_Work to be completed_. Could you return all of the data exactly as given?

Start of Block

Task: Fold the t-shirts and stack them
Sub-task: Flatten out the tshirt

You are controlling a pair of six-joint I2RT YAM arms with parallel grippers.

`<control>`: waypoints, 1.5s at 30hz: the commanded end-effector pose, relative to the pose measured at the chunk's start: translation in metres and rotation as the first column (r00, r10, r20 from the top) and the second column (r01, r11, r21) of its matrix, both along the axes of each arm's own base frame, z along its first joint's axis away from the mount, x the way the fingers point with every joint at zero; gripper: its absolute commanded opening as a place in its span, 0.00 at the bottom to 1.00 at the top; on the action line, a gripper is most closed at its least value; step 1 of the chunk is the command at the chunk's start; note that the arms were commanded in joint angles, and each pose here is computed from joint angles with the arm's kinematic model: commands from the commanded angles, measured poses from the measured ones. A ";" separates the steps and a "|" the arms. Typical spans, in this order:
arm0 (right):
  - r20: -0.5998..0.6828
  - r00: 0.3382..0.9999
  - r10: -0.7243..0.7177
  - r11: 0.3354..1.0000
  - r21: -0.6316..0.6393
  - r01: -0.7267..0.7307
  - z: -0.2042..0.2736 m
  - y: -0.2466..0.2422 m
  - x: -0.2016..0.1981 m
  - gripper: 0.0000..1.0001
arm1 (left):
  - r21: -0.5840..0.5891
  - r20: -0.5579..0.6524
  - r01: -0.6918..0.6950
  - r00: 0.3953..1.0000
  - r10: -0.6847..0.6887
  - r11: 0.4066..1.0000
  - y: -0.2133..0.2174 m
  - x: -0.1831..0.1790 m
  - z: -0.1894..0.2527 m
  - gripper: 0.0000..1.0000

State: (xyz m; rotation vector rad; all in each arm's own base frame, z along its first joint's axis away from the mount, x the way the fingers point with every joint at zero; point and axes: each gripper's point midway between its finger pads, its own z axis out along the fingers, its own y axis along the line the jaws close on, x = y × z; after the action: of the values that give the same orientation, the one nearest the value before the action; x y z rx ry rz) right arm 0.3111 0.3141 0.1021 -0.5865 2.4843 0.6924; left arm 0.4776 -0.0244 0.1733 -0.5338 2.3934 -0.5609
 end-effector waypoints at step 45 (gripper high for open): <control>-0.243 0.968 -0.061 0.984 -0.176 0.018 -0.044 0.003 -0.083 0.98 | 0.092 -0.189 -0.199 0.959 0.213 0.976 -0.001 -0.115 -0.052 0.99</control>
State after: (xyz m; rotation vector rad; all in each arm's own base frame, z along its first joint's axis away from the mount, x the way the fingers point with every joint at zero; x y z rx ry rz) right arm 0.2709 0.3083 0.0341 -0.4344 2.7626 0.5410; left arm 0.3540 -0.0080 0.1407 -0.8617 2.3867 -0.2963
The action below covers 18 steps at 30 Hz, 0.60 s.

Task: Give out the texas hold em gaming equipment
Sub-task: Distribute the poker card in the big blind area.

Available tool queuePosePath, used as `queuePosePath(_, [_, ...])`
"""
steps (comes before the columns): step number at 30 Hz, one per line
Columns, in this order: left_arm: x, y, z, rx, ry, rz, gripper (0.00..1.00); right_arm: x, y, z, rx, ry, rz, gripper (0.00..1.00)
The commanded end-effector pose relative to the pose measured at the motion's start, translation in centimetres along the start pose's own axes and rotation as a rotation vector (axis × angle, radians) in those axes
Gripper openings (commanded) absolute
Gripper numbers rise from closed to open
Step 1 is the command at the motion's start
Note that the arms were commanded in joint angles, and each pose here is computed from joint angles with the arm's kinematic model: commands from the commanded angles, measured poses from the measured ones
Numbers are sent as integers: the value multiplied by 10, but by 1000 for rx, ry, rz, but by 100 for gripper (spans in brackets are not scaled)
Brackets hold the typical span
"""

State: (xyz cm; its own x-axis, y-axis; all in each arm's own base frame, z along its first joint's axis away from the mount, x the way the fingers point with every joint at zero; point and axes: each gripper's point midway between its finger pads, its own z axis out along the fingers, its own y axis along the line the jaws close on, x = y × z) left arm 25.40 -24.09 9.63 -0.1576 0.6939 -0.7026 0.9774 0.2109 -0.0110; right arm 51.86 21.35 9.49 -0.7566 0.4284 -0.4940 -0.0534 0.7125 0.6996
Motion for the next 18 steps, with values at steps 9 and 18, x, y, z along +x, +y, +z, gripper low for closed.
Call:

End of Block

_Task response_.
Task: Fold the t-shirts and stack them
Sub-task: Flatten out the tshirt

You are controlling a pair of six-joint I2RT YAM arms with parallel grippers.

`<control>`: waypoints, 1.5s at 30hz: the commanded end-effector pose, relative to the pose measured at the chunk's start: translation in metres and rotation as the first column (r00, r10, r20 from the top) and the second column (r01, r11, r21) of its matrix, both along the axes of each arm's own base frame, z along its first joint's axis away from the mount, x the way the fingers point with every joint at zero; gripper: its absolute commanded opening as a place in its span, 0.00 at the bottom to 1.00 at the top; on the action line, a gripper is most closed at its least value; step 1 of the chunk is the command at the chunk's start; note that the arms were commanded in joint angles, and each pose here is computed from joint angles with the arm's kinematic model: commands from the commanded angles, measured poses from the measured ones. A ";" separates the steps and a "|" the arms. Typical spans, in this order:
arm0 (right):
  - r20: -0.5998..0.6828
  - r00: 0.3382..0.9999
  - r10: -0.7243..0.7177
  - r11: 0.3354..1.0000
  - r21: -0.6316..0.6393
  - r01: -0.7267..0.7307
  - z: -0.2042..0.2736 m
  - y: -0.2466..0.2422 m
  - x: -0.2016..0.1981 m
  - gripper: 0.0000..1.0001
arm1 (left):
  - r21: -0.5840..0.5891
  - r20: -0.5579..0.6524
  - r01: -0.6918..0.6950
  - r00: 0.3953..1.0000
  - r10: -0.6847..0.6887
  - r11: 0.4066..1.0000
  - y: -0.2133..0.2174 m
  - x: -0.1831..0.1790 m
  - z: -0.1894..0.2527 m
  - gripper: 0.0000..1.0000

State: (xyz m; rotation vector rad; all in each arm's own base frame, z along its first joint's axis away from the mount, x the way the fingers point with every joint at zero; point and axes: each gripper's point midway between its finger pads, its own z axis out along the fingers, its own y axis along the line the jaws close on, x = y × z; after the action: of the values that give the same orientation, the one nearest the value before the action; x y z rx ry rz) right arm 0.3111 0.3141 0.1021 -0.5865 2.4843 0.6924; left arm 0.4776 -0.0244 0.1733 -0.5338 2.3934 -0.5609
 end-effector waypoints at step 45 (gripper high for open): <control>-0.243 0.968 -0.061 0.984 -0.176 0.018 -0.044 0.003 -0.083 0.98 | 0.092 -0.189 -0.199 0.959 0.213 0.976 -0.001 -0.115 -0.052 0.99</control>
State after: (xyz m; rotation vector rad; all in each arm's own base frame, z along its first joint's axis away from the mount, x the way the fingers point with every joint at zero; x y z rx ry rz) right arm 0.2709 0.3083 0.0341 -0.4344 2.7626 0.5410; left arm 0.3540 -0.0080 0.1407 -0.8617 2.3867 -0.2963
The action below covers 18 steps at 30 Hz, 0.60 s.

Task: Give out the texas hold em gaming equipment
Sub-task: Distribute the poker card in the big blind area.

Available tool queuePosePath, used as `queuePosePath(_, [_, ...])`
"""
steps (comes before the columns): step number at 30 Hz, one per line
Columns, in this order: left_arm: x, y, z, rx, ry, rz, gripper (0.00..1.00); right_arm: x, y, z, rx, ry, rz, gripper (0.00..1.00)
The commanded end-effector pose relative to the pose measured at the motion's start, translation in centimetres along the start pose's own axes and rotation as a rotation vector (axis × angle, radians) in those axes
Gripper openings (commanded) absolute
Gripper numbers rise from closed to open
Step 1 is the command at the motion's start
Note that the arms were commanded in joint angles, and each pose here is computed from joint angles with the arm's kinematic model: commands from the commanded angles, measured poses from the measured ones
Numbers are sent as integers: the value multiplied by 10, but by 1000 for rx, ry, rz, but by 100 for gripper (spans in brackets are not scaled)
Brackets hold the typical span
"""

State: (xyz cm; its own x-axis, y-axis; all in each arm's own base frame, z along its first joint's axis away from the mount, x the way the fingers point with every joint at zero; point and axes: each gripper's point midway between its finger pads, its own z axis out along the fingers, its own y axis along the line the jaws close on, x = y × z) left arm 25.40 -24.09 9.63 -0.1576 0.6939 -0.7026 0.9774 0.2109 -0.0110; right arm 51.86 21.35 9.49 -0.7566 0.4284 -0.4940 -0.0534 0.7125 0.6996
Motion for the next 18 steps, with values at steps 9 and 18, x, y, z along +x, +y, +z, gripper low for closed.
Call:

This exercise is complete.